Task requirements ▸ Given the entries below, would you transcribe exactly the lines starting at the one with "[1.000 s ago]" and ending at the one with "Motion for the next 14", both kept, pictures omitted, nothing extra?

Dataset extract ▸
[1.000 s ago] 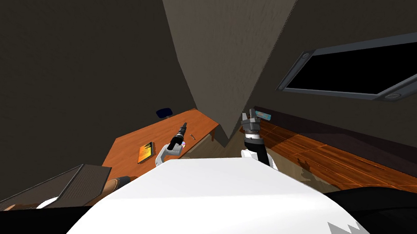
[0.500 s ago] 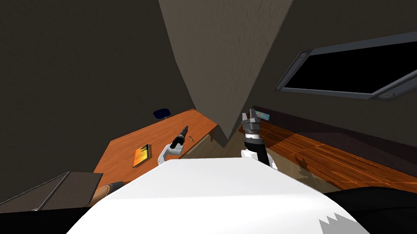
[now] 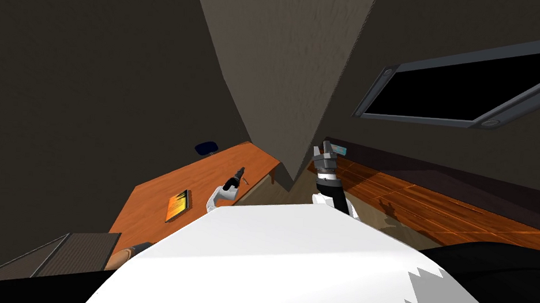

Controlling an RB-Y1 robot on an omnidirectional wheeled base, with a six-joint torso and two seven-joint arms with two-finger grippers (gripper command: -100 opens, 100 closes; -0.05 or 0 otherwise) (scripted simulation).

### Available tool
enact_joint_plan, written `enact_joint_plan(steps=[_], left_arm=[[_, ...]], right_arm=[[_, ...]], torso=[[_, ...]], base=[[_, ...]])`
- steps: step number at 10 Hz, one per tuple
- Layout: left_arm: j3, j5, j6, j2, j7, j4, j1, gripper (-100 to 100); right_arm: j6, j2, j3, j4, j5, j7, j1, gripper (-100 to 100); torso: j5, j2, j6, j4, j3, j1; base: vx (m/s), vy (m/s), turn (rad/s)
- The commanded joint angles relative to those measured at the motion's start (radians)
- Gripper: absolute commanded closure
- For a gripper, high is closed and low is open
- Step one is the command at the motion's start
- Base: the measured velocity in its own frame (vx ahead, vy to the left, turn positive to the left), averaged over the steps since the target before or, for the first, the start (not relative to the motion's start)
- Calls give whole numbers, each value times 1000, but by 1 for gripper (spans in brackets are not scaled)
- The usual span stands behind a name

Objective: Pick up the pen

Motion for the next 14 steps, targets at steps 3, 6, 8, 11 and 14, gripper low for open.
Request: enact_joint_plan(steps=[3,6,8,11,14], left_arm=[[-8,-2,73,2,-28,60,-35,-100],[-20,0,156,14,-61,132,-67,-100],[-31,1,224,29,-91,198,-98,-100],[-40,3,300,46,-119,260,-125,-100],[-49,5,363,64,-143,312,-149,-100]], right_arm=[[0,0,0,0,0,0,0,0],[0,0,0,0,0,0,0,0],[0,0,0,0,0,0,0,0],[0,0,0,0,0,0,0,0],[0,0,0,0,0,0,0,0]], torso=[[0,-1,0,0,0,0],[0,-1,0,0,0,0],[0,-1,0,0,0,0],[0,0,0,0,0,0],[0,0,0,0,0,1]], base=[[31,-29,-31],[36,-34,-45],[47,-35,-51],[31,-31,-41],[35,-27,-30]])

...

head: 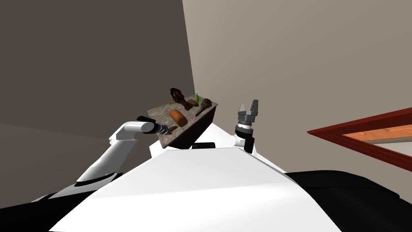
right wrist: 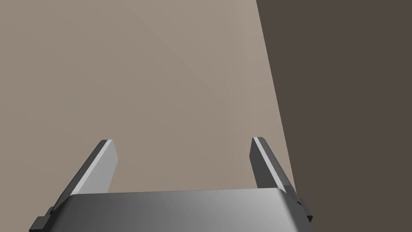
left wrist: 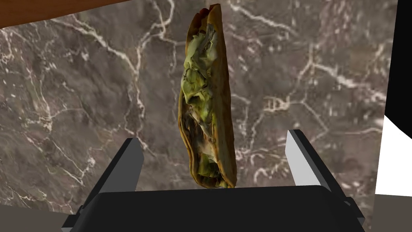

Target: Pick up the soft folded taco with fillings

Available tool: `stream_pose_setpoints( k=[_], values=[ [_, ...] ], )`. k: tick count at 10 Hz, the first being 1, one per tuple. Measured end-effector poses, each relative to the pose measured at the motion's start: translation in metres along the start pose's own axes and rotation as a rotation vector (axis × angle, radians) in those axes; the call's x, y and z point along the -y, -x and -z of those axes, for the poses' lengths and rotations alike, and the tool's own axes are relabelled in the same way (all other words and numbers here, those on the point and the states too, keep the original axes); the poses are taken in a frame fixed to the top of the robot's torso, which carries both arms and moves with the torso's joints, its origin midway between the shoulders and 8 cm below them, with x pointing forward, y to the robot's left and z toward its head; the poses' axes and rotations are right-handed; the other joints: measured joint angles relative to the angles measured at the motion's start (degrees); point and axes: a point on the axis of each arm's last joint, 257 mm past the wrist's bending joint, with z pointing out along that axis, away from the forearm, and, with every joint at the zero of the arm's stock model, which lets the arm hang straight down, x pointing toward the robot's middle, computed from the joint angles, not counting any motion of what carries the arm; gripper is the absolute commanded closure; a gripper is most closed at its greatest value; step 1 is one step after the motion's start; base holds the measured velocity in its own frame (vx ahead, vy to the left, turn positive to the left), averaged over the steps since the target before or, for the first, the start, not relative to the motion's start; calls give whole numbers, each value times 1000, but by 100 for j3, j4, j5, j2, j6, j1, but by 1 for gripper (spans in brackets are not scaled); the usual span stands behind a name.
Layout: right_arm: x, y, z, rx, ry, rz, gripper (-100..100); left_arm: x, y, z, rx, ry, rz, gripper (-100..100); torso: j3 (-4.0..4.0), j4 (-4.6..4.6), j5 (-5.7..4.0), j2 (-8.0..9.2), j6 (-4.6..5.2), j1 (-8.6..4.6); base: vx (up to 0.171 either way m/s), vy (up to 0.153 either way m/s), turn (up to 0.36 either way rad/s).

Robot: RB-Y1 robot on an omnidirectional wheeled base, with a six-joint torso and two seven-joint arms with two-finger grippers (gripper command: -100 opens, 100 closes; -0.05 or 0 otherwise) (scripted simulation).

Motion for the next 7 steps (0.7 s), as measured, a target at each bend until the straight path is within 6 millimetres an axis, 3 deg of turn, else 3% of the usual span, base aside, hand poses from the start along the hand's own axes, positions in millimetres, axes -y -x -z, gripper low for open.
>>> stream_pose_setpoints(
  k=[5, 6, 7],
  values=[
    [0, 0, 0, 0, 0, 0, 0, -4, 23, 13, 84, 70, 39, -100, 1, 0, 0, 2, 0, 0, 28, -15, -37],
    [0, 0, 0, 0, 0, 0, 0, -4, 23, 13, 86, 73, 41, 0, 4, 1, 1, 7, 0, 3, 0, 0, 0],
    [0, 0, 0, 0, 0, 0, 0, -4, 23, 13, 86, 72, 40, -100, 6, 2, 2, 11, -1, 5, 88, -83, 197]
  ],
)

Output of the exercise ▸
[1.000 s ago] 
[0.500 s ago] 
[now] 

Controlling an RB-Y1 robot on an omnidirectional wheeled base, with a six-joint torso and two seven-joint arms with two-finger grippers (gripper command: -100 opens, 100 closes; -0.05 or 0 otherwise) (scripted simulation).

### Available tool
enact_joint_plan, written `enact_joint_plan(steps=[_], left_arm=[[_, ...]], right_arm=[[_, ...]], torso=[[_, ...]], base=[[_, ...]])`
- steps: step number at 10 Hz, one per tuple
- Layout: left_arm: j3, j5, j6, j2, j7, j4, j1, gripper (-100 to 100); right_arm: j6, j2, j3, j4, j5, j7, j1, gripper (-100 to 100); torso: j5, j2, j6, j4, j3, j1; base: vx (m/s), vy (m/s), turn (rad/s)
- The commanded joint angles relative to those measured at the motion's start (radians)
- Gripper: absolute commanded closure
- For a gripper, high is closed and low is open
- Step one is the command at the motion's start
- Base: the measured velocity in its own frame (vx ahead, vy to the left, turn positive to the left), averaged over the steps since the target before or, for the first, the start (not relative to the motion's start)
- Calls give whole numbers, each value times 1000, but by 1 for gripper (spans in brackets are not scaled)
- The usual span stands behind a name

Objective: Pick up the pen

Motion for the next 14 steps, targets at steps 3, 6, 8, 11 and 14, gripper low for open.

That was the complete answer.